Problem statement:
Once the line containing "Could you kindly segment the <item>black base" is found, set down that line and each one after it exactly, through the end of the entries.

==*==

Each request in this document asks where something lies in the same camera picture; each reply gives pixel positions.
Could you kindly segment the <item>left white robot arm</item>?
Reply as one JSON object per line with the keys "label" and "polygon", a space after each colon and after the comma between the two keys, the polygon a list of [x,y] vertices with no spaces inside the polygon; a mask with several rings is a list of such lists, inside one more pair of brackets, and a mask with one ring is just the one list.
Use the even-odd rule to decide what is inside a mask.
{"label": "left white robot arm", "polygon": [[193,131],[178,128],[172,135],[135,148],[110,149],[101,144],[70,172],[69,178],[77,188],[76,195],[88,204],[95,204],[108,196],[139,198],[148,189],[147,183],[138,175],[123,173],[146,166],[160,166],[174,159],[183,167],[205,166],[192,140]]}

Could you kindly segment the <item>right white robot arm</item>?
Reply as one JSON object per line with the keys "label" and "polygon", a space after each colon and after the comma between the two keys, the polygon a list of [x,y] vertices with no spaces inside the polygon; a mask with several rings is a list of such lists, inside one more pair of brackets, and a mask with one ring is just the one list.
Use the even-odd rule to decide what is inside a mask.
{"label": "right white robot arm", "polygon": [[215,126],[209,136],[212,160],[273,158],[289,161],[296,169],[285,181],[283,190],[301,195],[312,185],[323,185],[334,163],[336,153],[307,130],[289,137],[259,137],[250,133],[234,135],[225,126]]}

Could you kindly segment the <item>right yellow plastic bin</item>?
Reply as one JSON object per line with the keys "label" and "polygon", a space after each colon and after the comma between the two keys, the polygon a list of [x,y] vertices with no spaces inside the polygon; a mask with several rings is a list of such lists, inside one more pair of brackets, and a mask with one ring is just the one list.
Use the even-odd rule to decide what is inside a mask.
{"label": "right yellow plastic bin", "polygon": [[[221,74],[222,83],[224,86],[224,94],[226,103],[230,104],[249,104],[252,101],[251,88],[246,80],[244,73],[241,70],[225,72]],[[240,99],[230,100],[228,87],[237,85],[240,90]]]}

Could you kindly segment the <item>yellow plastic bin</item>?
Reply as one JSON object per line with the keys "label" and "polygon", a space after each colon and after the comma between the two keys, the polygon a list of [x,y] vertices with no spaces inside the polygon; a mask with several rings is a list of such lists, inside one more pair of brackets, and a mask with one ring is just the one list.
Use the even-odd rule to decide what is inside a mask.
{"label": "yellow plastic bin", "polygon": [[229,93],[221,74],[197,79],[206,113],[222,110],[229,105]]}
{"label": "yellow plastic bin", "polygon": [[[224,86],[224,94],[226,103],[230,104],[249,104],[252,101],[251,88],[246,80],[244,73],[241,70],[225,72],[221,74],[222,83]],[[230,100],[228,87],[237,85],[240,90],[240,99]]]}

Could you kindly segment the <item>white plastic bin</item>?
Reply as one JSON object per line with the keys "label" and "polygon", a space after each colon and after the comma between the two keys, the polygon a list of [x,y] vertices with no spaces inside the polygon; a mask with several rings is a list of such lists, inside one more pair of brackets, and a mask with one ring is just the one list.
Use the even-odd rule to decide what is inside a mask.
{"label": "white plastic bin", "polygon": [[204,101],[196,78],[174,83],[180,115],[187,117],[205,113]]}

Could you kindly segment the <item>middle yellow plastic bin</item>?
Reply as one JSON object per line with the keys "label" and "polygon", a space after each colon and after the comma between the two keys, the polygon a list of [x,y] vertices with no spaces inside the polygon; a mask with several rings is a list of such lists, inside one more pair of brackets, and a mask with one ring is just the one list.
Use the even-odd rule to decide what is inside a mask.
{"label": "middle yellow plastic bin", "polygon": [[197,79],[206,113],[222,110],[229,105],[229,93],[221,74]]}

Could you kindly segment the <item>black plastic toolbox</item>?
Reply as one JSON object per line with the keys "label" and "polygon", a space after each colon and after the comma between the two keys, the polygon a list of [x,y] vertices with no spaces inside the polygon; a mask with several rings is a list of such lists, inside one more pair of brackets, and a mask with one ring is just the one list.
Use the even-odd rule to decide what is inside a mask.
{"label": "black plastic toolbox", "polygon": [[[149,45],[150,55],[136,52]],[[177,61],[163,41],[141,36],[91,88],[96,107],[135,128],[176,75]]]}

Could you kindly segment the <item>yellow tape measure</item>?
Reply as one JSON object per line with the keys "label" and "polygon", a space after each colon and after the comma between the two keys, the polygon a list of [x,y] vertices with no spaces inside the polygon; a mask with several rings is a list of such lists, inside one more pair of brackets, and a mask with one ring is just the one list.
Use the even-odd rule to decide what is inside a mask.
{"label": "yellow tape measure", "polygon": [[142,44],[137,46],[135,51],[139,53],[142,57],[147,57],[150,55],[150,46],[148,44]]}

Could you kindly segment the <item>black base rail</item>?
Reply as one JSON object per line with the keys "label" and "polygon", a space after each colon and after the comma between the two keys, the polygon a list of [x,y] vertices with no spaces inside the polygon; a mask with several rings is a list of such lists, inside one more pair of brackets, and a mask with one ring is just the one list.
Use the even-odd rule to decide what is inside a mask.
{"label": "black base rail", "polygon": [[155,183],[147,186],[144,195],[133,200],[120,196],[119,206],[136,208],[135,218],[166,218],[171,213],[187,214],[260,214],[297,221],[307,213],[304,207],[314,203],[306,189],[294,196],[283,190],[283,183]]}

==*==

Solution to the exercise:
Could you kindly segment the <item>black base rail</item>?
Reply as one JSON object per line with the keys "label" and "polygon", a space after each colon and after the comma between the two keys, the polygon a list of [x,y] vertices with no spaces inside the polygon; a mask with several rings is a list of such lists, inside one more pair of brackets, and a mask with one ring is just the one list.
Use the even-odd rule to decide what is inside a mask.
{"label": "black base rail", "polygon": [[155,183],[147,186],[144,195],[133,200],[120,196],[119,206],[136,208],[135,218],[166,218],[171,213],[187,214],[260,214],[297,221],[307,213],[304,207],[314,203],[306,189],[294,196],[283,190],[283,183]]}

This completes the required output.